**What you will do**
Find "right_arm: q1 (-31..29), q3" in the records that follow; print that line and each subsequent line through the last one, verbatim and with nothing added.

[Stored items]
- - - - - - -

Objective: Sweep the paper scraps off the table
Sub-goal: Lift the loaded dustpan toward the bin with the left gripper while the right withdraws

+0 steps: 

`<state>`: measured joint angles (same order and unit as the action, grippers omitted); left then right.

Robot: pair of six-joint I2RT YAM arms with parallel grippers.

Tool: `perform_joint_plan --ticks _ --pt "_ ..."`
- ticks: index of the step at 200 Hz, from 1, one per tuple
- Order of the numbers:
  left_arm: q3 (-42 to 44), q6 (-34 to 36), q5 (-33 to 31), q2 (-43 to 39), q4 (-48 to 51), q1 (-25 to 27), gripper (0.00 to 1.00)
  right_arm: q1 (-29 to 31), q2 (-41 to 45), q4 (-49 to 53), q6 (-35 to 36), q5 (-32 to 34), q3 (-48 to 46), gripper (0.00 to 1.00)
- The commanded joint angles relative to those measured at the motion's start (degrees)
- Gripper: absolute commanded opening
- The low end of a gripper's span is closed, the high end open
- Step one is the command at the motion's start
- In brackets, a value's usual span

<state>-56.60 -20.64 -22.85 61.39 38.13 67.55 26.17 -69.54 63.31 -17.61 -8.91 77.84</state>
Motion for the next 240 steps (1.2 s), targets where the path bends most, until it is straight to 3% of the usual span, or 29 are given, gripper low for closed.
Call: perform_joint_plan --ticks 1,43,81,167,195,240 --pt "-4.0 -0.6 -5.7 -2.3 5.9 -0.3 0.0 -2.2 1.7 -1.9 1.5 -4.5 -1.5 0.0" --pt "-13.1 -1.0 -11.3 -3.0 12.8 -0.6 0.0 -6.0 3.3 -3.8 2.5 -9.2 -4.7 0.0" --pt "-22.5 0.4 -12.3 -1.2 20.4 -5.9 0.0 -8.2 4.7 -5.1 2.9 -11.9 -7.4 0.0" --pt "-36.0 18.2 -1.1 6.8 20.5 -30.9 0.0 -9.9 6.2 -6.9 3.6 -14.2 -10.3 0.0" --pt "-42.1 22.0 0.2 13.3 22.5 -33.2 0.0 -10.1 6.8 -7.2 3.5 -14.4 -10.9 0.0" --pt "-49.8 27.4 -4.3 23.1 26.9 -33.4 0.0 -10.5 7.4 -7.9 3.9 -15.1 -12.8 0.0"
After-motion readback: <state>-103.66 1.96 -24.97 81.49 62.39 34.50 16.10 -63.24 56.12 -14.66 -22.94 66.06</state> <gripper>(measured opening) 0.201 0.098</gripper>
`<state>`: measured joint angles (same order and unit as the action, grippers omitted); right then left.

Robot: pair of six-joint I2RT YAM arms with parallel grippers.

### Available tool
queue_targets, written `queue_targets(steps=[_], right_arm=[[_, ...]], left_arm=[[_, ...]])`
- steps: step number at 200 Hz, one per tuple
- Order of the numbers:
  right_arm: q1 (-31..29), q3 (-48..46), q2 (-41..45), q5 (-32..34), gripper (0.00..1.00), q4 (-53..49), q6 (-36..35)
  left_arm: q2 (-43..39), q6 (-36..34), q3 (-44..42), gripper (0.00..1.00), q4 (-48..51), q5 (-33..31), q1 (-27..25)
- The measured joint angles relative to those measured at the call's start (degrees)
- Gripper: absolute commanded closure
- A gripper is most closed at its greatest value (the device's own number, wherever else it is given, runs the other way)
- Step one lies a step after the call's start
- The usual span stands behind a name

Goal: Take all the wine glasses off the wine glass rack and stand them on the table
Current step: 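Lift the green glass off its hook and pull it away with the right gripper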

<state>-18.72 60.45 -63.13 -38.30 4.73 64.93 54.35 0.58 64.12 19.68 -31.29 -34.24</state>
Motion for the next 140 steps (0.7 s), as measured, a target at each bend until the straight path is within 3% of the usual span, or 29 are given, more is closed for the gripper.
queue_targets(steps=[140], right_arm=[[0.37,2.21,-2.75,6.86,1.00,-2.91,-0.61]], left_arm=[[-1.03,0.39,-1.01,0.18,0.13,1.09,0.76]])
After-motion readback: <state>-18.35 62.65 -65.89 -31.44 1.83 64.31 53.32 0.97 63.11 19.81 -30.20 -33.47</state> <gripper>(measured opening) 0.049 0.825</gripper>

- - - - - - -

**The completed task**
  right_arm: q1 (-31..29), q3 (-48..46), q2 (-41..45), q5 (-32..34), gripper (0.00..1.00), q4 (-53..49), q6 (-36..35)
  left_arm: q2 (-43..39), q6 (-36..34), q3 (-44..42), gripper (0.00..1.00), q4 (-48..51), q5 (-33..31), q1 (-27..25)
- The measured joint angles relative to those measured at the call's start (degrees)
- Gripper: absolute commanded closure
- A gripper is most closed at its greatest value (the device's own number, wherever else it is given, runs the other way)
- Step one lies a step after the call's start
- The usual span stands behind a name

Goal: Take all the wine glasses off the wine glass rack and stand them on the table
Current step: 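Lift the green glass off its hook and pull it away with the right gripper
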
<state>-18.72 60.45 -63.13 -38.30 4.73 64.93 54.35 0.58 64.12 19.68 -31.29 -34.24</state>
Motion for the next 140 steps (0.7 s), as measured, a target at each bend until the straight path is within 3% of the usual span, or 29 are given, more is closed for the gripper.
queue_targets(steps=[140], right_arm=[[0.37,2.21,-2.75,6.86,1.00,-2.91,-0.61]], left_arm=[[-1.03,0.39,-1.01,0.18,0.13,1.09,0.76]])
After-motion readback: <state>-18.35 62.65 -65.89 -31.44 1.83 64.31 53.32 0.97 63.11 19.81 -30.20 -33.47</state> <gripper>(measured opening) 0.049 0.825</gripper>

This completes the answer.